_Directions_. Using the data below, reproduce exactly the lines from the line with "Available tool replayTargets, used" to the line with "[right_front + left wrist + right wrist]", both included; pictures must be dropped.

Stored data
• • • •

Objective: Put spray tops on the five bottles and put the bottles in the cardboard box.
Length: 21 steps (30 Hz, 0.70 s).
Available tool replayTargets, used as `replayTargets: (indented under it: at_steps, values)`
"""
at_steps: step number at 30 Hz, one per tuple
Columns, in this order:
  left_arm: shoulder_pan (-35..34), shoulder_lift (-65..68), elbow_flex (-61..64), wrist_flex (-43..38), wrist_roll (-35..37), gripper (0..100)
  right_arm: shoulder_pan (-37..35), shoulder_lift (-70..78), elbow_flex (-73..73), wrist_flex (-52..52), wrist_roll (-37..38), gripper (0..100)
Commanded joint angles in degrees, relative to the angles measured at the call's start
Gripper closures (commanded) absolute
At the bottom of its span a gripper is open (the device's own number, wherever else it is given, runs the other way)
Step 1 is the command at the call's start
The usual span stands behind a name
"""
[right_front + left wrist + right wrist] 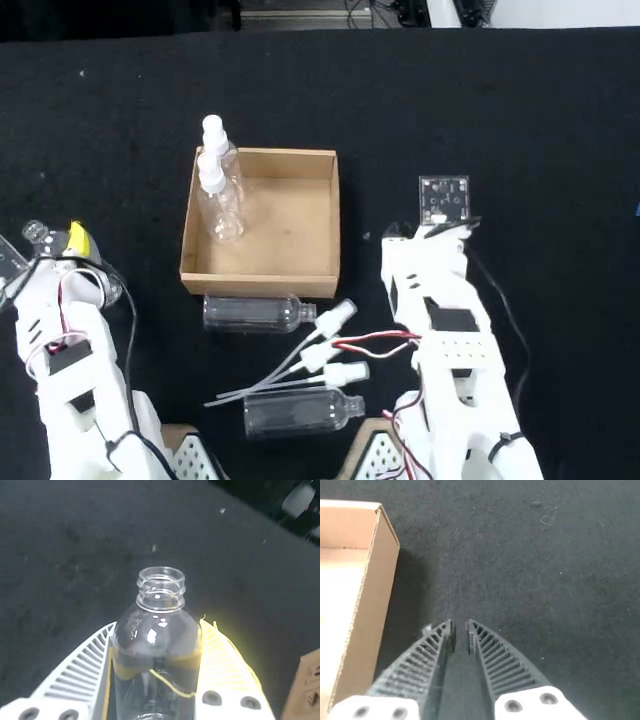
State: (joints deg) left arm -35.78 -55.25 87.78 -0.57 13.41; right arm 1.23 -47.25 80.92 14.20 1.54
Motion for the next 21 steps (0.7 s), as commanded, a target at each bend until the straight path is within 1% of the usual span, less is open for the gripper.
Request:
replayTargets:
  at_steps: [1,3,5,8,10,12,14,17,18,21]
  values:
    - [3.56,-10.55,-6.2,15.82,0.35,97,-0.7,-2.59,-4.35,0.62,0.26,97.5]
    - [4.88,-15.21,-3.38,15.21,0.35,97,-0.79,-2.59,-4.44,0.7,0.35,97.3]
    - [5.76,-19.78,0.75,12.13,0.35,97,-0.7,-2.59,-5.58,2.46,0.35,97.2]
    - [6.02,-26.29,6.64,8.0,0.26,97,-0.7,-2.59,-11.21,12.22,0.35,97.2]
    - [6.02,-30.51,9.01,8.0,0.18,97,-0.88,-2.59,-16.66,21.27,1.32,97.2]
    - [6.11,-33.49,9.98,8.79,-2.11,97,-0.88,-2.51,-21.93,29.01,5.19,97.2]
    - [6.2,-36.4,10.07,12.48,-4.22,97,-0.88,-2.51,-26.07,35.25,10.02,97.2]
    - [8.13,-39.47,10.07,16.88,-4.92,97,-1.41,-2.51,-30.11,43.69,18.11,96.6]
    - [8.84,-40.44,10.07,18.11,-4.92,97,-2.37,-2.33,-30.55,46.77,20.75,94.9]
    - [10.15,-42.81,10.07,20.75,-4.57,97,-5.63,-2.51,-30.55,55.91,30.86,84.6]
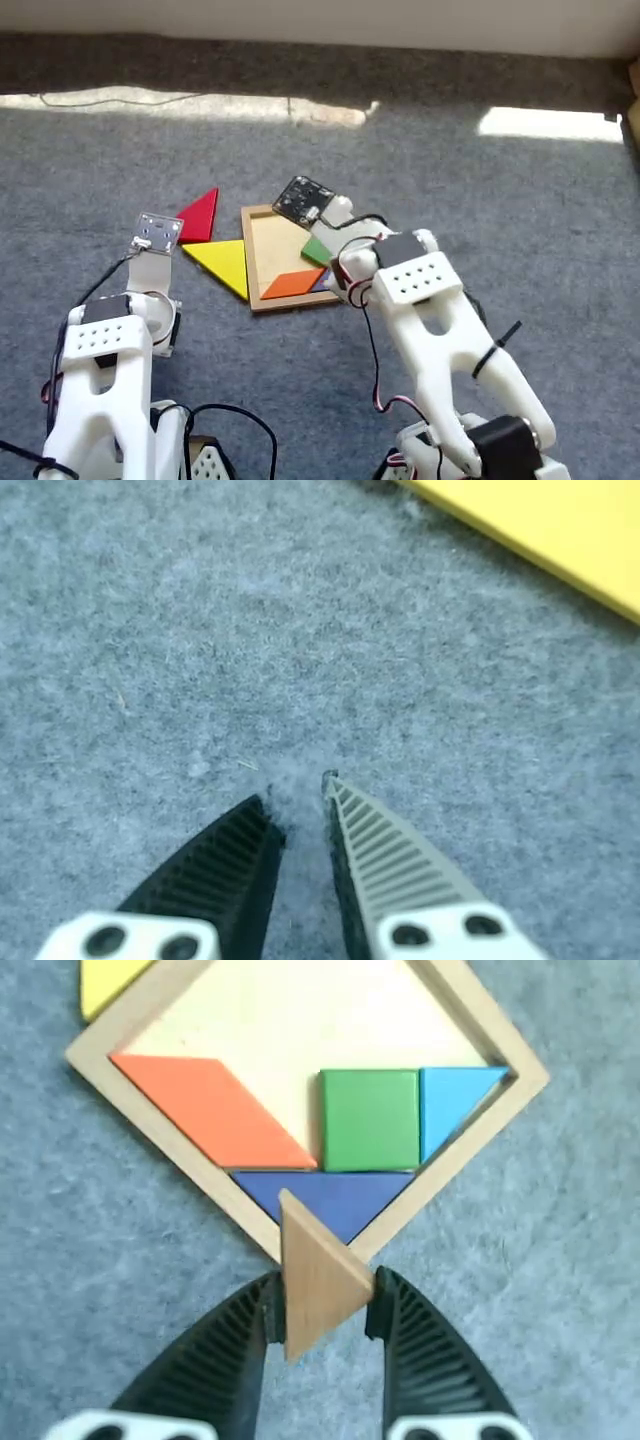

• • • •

_Problem solution_.
Available tool replayTargets, used as `replayTargets: (indented under it: at_steps, values)`
"""
at_steps: step number at 30 Hz, one per tuple
Columns, in this order:
  left_arm: shoulder_pan (-35..34), shoulder_lift (-65..68), elbow_flex (-61..64), wrist_flex (-43..38), wrist_roll (-35..37), gripper (0..100)
  right_arm: shoulder_pan (-37..35), shoulder_lift (-70..78), elbow_flex (-73..73), wrist_flex (-52..52), wrist_roll (-37..38), gripper (0..100)
Commanded joint angles in degrees, relative to the angles measured at the call's start
Gripper closures (commanded) absolute
At the bottom of its span a gripper is open (the device's own number, wherever else it is given, runs the other way)
Step 1 is the command at the call's start
The usual span stands behind a name
"""
[right_front + left wrist + right wrist] 

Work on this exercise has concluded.